The ALEC act (2009) is designed to let individual public schools, or school zones based on “geography,” or a feeder system zone of schools (elementary to high school), or an entire district to create an “innovation” plan. The plan is a way for these administrative units to request waivers to many district and state statutes, regulations, and policies under the banner of “innovation.”
This Act echoes the USDE grant program for innovation, but the ALEC law would dismantle coherent oversight by local districts of budgets, curriculum, the school calendar, teacher recruitment and hiring, and much else.
Innovation plans would be approved for three years, and renewed (or not) based on student performance. This model legislation offers a mechanism to undermine any sense of stability in public education. It would exacerbating the incoherence caused by the traffic flow to and from charter schools.
Under the appealing banner of “innovation” individual schools, zones, or districts could do their own thing except for the piece about state tests and AYP not being waived, and other immovables such as civil rights laws. Especially troubling is the reference to geographic zones of innovation…not defined, but implying zip codes.
Of course, the “innovation” of choice is to “waive” collective bargaining contracts in the school, zone, or district if 60% of the teachers and if 60% of the administrators approve an innovation plan. The approval is a secret vote. The teachers and administrators who don’t opt into the innovation plan are actually encouraged to move along.

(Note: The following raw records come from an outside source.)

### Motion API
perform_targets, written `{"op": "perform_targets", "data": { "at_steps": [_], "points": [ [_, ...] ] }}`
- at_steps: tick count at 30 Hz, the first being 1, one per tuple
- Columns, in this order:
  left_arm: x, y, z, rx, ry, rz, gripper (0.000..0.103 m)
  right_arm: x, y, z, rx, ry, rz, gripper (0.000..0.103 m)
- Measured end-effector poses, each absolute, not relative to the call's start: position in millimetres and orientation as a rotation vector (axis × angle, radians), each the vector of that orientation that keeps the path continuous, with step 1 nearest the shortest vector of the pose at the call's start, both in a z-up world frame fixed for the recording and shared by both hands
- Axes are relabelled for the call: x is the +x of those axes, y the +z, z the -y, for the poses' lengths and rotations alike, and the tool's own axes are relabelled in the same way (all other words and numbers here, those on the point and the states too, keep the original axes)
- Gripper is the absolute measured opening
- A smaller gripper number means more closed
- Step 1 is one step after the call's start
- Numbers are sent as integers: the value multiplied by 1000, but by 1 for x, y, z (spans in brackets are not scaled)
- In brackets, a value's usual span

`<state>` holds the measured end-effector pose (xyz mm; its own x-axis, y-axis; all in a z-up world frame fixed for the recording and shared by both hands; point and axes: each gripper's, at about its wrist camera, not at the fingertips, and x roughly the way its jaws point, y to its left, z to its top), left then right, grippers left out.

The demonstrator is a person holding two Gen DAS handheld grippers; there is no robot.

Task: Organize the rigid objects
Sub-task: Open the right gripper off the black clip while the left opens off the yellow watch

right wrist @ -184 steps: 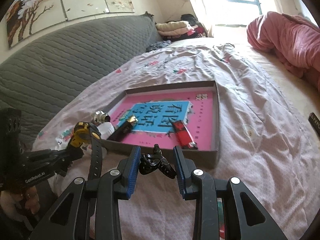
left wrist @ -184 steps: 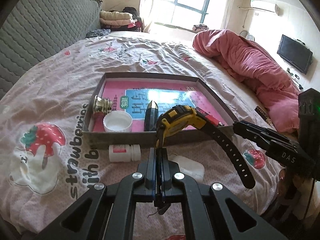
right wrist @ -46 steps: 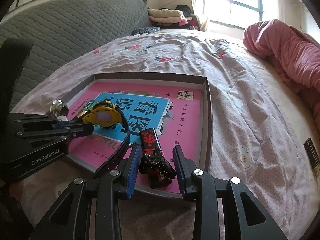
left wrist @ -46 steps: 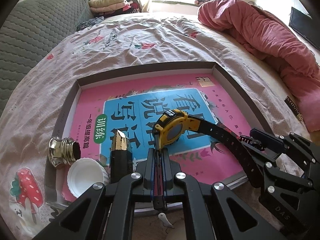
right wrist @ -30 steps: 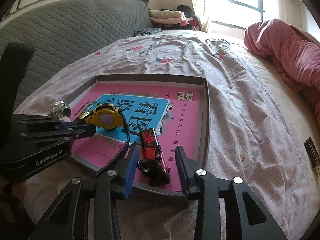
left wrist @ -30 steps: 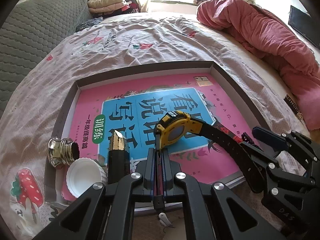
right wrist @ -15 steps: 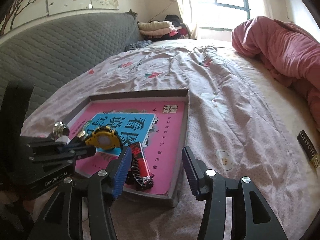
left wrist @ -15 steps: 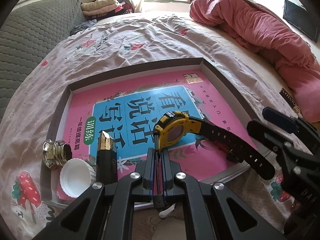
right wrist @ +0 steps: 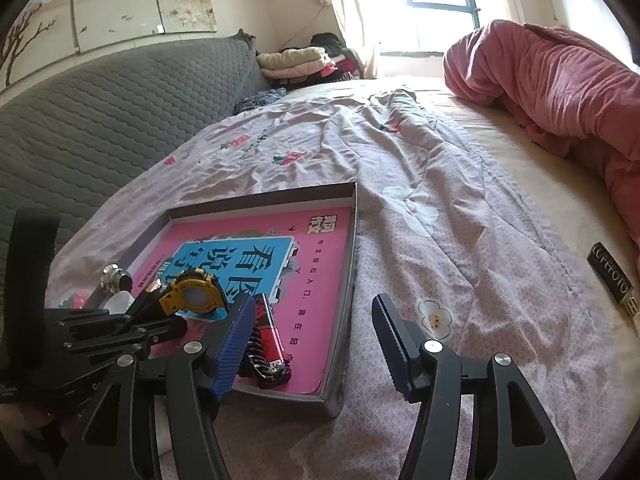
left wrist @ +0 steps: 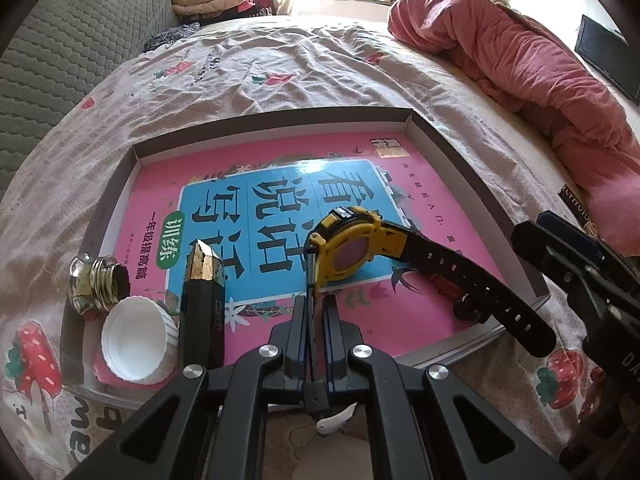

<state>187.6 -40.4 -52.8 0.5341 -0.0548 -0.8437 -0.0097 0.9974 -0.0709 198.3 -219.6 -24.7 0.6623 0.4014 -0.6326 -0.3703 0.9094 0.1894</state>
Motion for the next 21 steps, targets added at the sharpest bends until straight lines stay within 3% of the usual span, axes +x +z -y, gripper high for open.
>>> {"op": "perform_targets", "data": {
  "at_steps": [6,9,11,12,21],
  "points": [
    [185,-52,37,-96,-30,-1003,7,199,-27,217,36,431,-730,67],
    [183,-50,35,-101,-31,-997,22,199,-27,217,36,427,-731,70],
    [183,-49,34,-112,-40,-994,39,199,-28,217,36,428,-729,71],
    [182,-49,34,-118,-44,-992,41,199,-28,217,35,427,-730,71],
    [172,-41,29,-147,-58,-944,43,199,-28,216,27,424,-732,74]
  ]
}}
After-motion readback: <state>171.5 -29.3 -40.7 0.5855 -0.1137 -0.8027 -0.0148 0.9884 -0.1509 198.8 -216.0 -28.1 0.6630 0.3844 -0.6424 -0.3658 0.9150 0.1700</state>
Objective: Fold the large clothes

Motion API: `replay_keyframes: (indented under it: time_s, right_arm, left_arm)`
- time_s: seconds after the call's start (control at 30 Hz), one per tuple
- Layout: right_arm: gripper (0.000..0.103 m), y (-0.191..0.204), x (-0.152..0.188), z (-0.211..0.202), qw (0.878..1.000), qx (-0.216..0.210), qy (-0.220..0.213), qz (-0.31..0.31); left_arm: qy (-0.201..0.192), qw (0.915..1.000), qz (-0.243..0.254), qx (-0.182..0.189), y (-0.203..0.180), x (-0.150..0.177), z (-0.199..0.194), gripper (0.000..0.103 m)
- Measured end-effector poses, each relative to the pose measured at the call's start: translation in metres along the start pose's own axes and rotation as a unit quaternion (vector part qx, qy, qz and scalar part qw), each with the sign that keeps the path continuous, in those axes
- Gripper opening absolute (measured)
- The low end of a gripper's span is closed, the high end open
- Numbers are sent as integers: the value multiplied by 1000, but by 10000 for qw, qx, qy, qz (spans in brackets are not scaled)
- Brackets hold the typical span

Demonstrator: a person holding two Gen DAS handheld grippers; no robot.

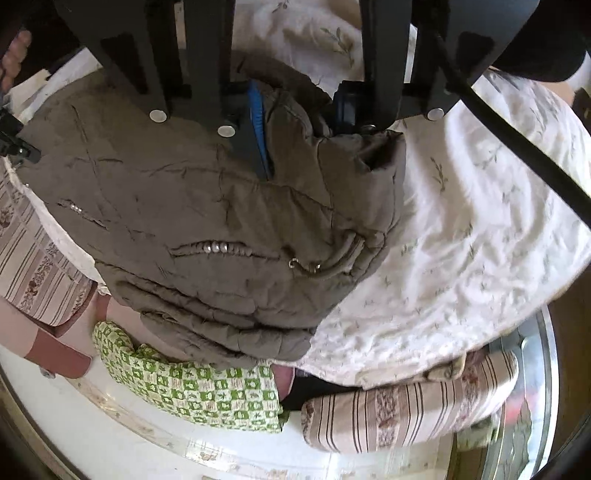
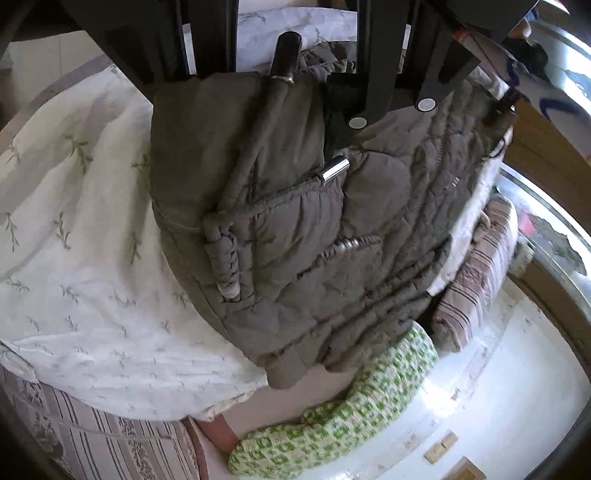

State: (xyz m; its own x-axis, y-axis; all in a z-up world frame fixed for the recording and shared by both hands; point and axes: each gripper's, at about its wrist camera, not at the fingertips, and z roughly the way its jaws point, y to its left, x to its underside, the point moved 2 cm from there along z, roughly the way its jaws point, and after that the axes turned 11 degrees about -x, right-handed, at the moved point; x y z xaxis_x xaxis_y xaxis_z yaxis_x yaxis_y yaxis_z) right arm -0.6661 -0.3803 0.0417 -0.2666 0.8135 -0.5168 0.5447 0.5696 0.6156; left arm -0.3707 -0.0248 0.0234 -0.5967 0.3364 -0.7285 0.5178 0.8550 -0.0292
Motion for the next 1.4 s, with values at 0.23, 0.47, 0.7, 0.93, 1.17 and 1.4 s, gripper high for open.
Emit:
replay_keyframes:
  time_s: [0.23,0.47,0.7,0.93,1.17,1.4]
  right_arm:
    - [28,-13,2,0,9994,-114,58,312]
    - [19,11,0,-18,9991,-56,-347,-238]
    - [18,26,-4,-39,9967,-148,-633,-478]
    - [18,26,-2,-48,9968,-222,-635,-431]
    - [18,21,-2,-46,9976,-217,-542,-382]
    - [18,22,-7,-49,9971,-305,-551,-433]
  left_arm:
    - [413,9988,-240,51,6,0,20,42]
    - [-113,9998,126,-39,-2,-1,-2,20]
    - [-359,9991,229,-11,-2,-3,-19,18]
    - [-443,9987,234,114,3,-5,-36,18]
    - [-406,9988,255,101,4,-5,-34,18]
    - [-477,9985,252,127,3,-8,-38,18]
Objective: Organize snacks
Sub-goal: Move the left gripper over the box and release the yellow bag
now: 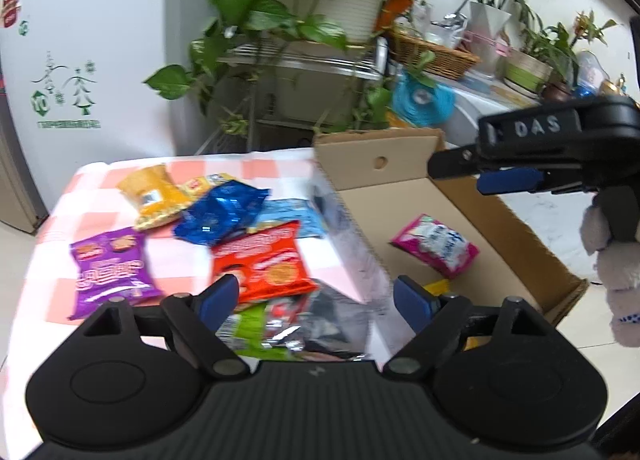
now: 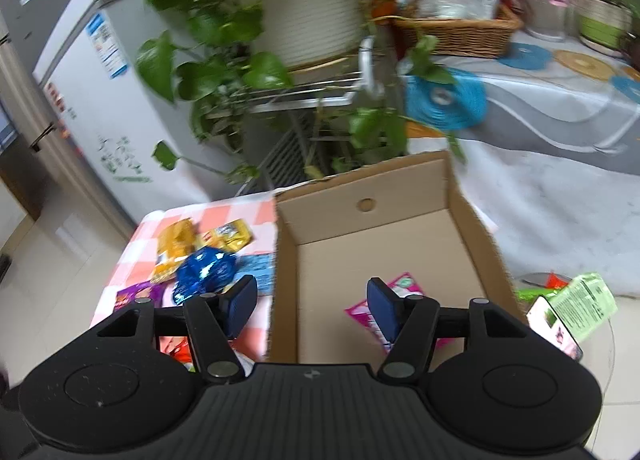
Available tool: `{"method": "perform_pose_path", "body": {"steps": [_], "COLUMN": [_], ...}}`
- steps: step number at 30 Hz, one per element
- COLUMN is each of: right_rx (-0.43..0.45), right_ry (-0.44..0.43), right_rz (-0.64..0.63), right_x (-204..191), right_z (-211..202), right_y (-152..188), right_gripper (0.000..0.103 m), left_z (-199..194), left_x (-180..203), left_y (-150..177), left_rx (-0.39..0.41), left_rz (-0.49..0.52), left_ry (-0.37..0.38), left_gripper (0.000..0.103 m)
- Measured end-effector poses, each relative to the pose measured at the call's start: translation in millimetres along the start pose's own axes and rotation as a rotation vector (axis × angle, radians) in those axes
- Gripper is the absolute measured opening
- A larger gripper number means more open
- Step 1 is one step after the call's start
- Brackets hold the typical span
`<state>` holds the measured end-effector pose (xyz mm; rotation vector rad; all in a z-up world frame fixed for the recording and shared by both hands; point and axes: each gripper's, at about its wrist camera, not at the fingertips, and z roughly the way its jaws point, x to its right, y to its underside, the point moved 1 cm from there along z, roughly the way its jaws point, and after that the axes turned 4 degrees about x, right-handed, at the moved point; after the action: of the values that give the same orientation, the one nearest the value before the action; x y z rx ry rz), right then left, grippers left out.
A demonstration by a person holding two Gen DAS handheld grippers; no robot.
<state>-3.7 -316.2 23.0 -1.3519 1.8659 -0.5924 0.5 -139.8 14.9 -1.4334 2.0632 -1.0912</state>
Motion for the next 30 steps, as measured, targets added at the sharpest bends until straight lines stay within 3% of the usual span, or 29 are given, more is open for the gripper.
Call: {"method": "perform_pose_path", "body": {"steps": [16, 26, 30], "right_rx": [-0.065, -0.127, -0.147], "right_ry": [-0.136, -0.155, -0.157], "right_rz": [-0.132, -0.205, -0.206], "right_x": [-52.7, -80.9, -86.3], "right_z": [24.3, 48.0, 58.2], "right_y": [11.6, 21.0, 21.8], "right_gripper": [0.068, 0.068, 0.068], "left_z": [-13.0, 3.7, 20.0], "left_x": [-77.0, -149.7, -160.9], "left_y": [5.5, -4.5, -10.0], "left_rx": [-0.036, -0.066, -0.085], "left_rz": [-0.006, -0.176, -0.194], "left_ry": [-0.102, -0.212, -0.230], "left_gripper": [0.091, 0.093, 0.093]}}
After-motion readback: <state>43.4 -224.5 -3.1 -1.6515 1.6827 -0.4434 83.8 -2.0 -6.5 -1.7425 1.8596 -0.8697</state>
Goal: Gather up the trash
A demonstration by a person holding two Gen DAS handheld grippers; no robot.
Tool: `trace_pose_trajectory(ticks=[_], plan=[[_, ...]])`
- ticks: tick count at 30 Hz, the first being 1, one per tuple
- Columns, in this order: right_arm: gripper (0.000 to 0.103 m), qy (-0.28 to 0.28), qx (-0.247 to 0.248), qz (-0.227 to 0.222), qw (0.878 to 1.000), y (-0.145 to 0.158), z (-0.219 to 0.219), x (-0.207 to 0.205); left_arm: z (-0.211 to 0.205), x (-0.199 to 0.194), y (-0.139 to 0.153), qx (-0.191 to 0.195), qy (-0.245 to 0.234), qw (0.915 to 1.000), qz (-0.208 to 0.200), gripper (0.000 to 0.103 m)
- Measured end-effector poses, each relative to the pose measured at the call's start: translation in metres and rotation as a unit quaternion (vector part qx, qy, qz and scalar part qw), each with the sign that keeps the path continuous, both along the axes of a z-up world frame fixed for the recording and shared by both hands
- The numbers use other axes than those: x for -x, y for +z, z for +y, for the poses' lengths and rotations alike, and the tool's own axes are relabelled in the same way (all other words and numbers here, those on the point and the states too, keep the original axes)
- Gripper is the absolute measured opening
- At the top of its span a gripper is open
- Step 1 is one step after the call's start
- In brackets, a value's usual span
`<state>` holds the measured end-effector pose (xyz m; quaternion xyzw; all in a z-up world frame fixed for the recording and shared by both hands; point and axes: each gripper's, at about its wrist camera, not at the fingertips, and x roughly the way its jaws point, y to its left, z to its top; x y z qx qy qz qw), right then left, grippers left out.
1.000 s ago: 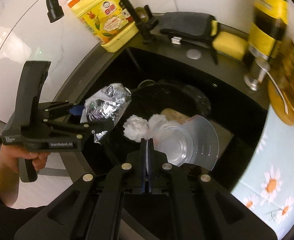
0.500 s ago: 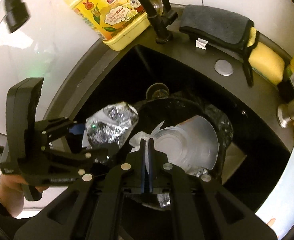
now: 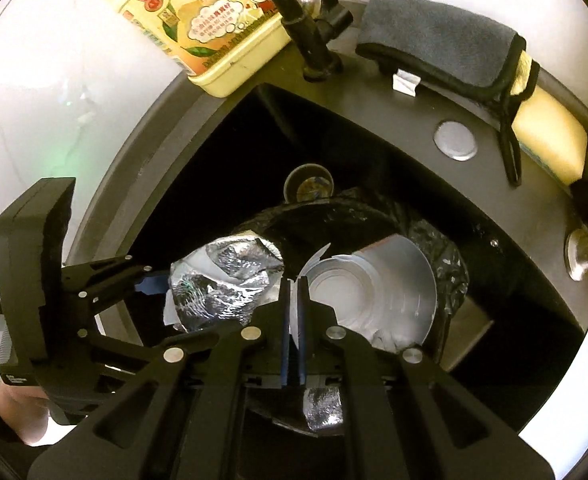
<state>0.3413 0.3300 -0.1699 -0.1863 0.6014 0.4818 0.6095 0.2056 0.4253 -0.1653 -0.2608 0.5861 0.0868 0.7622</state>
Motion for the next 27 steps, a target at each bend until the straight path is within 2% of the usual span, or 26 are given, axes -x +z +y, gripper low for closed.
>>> trace_pose_trajectory(ticks=[1,3,6,10,17,20,26,27], plan=[[0.031,-0.003,0.001,0.001,1.000,-0.001,-0.001,-0.001,0.000,0.000,-0.002,-0.001,0.000,1.0000,0.008,0.066],[0.056,-0.012,0.001,0.004,1.000,-0.002,-0.003,-0.003,-0.002,-0.002,-0.005,-0.003,-0.004,0.9999,0.013,0.067],[0.056,-0.023,-0.002,0.000,1.000,0.000,-0.008,-0.005,-0.003,0.000,-0.006,-0.007,-0.004,0.9998,0.019,0.072],[0.056,-0.040,-0.006,0.004,0.999,0.006,-0.017,-0.007,-0.002,0.003,-0.004,-0.006,0.001,0.9999,0.016,0.072],[0.056,-0.056,-0.012,-0.017,0.998,0.027,-0.030,0.006,-0.006,0.011,0.009,-0.016,0.003,0.9999,0.002,0.073],[0.056,-0.067,-0.017,-0.023,0.997,0.038,-0.039,0.013,-0.010,0.014,0.015,-0.019,0.003,0.9998,-0.004,0.081],[0.056,-0.106,-0.020,-0.029,0.994,0.051,-0.064,0.022,-0.019,0.023,0.029,-0.016,-0.015,0.9995,-0.024,0.083],[0.059,-0.113,-0.020,-0.030,0.993,0.053,-0.069,0.023,-0.019,0.024,0.030,-0.015,-0.016,0.9994,-0.026,0.083]])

I checked out Ohio’s 2014 version of this Act in order to identify the specific waivers that might be sought. I tripped on about 130 administrative codes that clearly show how thoroughly local district boards are under the iron fist of the Ohio State Department of Education via state or federal legislation, including civil rights regulations on almost all contractual matters. The full force of the ALEC waiver plan is unlikely here.
I also tripped on a version for North Carolina. It stripped almost all authority from the state offices of public education so that local districts have more decisions on curriculum, assessments, hiring, firing, etc. The tone of the North Carolina version was really infused with anger. It was shocking to see so many of the existing state codes stripped out of documents with line after line of text with strike-throughs.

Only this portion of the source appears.